Oggi le canzoni rappresentano una piccola componente di questa grande macchina da spettacolo. Anzi, certe canzoni di oggi sembrano molto deboli. All’epoca, gli Statuto sono sbarcati nella televisione di Stato in piena ”Prima Repubblica” mostrando  il pugno chiuso…

Noi parlavamo di Garibaldi, parlavamo della Lega Nord appena nata. Certe posizioni, al di là del partito, riguardano la mentalità e le attitudini. Noi abbiamo sposato certe cause fin dagli anni ’90: a favore dei deboli, dei lavoratori torinesi della Lancia e della politica anti-americana. Noi abbiamo costruito tante canzoni di sinistra, hai ragione. Se sei quello che sei, e lo porti avanti con convinzione, viene ripagato. Non a livello economico, intendiamoci. – ride –

Lo diciamo alle nuove generazioni che negli Statuto suonava un giovanissimo Enzo Bossio?

Beh, un talento incredibile, cos’altro dire? Mi ha fatto sorridere una sua recentissima dichiarazione, in cui punta il dito contro chi va ai concerti solo per farlo sapere ai suoi follower. Non solo un grande musicista, ma un grandissimo uomo.

Le case discografiche hanno stravolto il dizionario musicale italiano di oggi? Penso a Giulio Tedeschi e al lavoro immenso svolto dalla Toast Records.  C’è una massiccia presenza nella vita privata degli artisti, e l’impressione è che le etichette odierne dettino le loro condizioni.

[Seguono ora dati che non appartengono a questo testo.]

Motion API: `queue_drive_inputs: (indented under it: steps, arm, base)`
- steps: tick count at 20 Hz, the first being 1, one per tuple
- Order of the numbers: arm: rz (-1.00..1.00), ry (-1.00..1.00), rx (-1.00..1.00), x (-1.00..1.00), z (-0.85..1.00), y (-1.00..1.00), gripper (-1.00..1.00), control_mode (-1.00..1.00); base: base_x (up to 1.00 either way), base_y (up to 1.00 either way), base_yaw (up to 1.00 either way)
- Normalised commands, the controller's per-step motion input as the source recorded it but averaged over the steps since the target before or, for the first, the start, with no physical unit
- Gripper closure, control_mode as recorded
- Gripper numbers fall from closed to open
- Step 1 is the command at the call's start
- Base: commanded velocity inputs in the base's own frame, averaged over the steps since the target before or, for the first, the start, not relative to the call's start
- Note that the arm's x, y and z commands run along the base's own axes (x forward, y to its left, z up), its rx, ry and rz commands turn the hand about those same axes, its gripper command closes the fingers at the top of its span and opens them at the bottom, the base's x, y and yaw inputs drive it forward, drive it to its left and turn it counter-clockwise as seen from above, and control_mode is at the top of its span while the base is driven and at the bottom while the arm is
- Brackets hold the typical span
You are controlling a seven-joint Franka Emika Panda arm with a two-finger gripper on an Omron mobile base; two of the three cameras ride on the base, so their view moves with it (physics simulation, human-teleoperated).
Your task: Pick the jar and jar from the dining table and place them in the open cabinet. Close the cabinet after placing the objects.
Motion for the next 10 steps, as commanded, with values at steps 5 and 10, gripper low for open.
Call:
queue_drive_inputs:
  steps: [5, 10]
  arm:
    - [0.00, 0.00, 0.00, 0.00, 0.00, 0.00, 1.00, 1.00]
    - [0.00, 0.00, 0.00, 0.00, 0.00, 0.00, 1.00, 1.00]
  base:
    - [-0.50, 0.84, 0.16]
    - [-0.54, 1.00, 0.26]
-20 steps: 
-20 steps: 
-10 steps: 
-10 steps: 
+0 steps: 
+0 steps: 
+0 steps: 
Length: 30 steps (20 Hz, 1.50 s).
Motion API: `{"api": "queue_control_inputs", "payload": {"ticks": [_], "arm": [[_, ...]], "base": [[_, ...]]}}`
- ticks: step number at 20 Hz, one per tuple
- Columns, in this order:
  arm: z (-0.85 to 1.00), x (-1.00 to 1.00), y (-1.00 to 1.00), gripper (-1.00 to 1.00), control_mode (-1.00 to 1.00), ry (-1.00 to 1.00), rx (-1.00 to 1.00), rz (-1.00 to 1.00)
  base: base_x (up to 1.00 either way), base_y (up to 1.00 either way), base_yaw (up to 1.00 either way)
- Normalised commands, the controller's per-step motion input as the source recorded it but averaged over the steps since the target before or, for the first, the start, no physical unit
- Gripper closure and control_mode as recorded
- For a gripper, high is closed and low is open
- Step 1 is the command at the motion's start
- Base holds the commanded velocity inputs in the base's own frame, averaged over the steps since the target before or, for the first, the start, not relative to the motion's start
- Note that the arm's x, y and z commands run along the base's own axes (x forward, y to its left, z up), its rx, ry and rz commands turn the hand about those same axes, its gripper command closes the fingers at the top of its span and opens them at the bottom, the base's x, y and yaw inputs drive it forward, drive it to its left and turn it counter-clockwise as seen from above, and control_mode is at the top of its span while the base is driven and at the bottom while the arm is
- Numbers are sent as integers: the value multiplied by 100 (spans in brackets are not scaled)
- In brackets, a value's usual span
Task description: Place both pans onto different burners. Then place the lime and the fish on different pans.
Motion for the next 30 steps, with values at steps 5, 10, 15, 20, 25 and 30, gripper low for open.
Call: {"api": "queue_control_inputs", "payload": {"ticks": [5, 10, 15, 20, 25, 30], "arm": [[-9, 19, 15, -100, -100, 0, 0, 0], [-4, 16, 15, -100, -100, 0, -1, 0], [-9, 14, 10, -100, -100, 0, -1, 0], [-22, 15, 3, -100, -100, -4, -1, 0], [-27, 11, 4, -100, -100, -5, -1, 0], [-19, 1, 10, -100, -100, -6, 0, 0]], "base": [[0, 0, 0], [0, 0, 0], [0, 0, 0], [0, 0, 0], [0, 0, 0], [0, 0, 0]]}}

Interessante riflessione. Un tempo c’erano decine di etichette indipendenti. C’era una caparbietà forte, come appunto il lavoro di Giulio e della Toast che ancora riesce a portare avanti. A lui andrebbe fatto un monumento! C’erano molte major che oggi sono tutte scorporate. C’è una latente omologazione! Dalle etichette indipendenti uscivano grandissimi nomi. Penso alla Mescal, una realtà incredibile per il lavoro che ha fatto. Prima era una palestra che ti formava e che ti forgiava. Oggi le dinamiche sono cambiate. Le realtà medie come le nostre, per niente nazional popolari, fanno fatica. Nel nostro paese è cambiata anche la fruizione e il pubblico. I social? Anche. Oggi si spendono tanti soldi per guardare un concerto da uno schermo gigante, però hai la possibilità di geolocalizzarti, e fa figo. Io preferisco i club e perdermi all’interno dei suoni realizzati dalle piccole band.

Gli Statuto sono tornati. Con che spirito? Una prima reunion è avvenuta con il trentennale. Oggi come state?

Noi siamo stati per sette anni in autoesilio dalla nostra Torino. Nel 2010 abbiamo appianato certe divergenze, dopo un concerto al Traffic. Oggi stiamo bene. Era un bell’anno, c’era una meravigliosa Charlotte Gainsbourg. 

Ti senti “Mod” ancora oggi?

Una volta che ti scopri mod, lo resti per sempre. Non è semplicemente indossare un parka, è una scelta che ti porti dentro. La “cultura Mod” è un patrimonio. C’è una storia, narrata dai libri, che spiega perchè i Mod si riunivano in Piazza Statuto. Da allora, è l’unica realtà che porta avanti un discorso culturale. Negli anni ’80 c’era una varietà di proposte musicale importanti. Tanto shoegaze, dark, punk e mods. Oggi la massificazione ha portato via molti di quei movimenti e valori. 

Siete ufficialmente tornati con un nuovo singolo. Madaski e Luca “O Zulù” special Guest. 

Finalmente è disponibile il nuovo singolo. Ci saranno tante novità che presto vi sveleremo. Nel frattempo ti annuncio le date che abbiamo pianificato nei club. Iniziamo il 20 marzo dal Mercato Sonato di Bologna, si prosegue il 10 aprile all’ Off Topic di Torino, il  24 aprile saremo al Circolo Ohibò di Milano, il 30 aprile al 6500 Bar Music Club di Bellinzona, il 9 maggio al Krach Club di Treviso e chiuderemo al Wishlist di Roma il 22 maggio.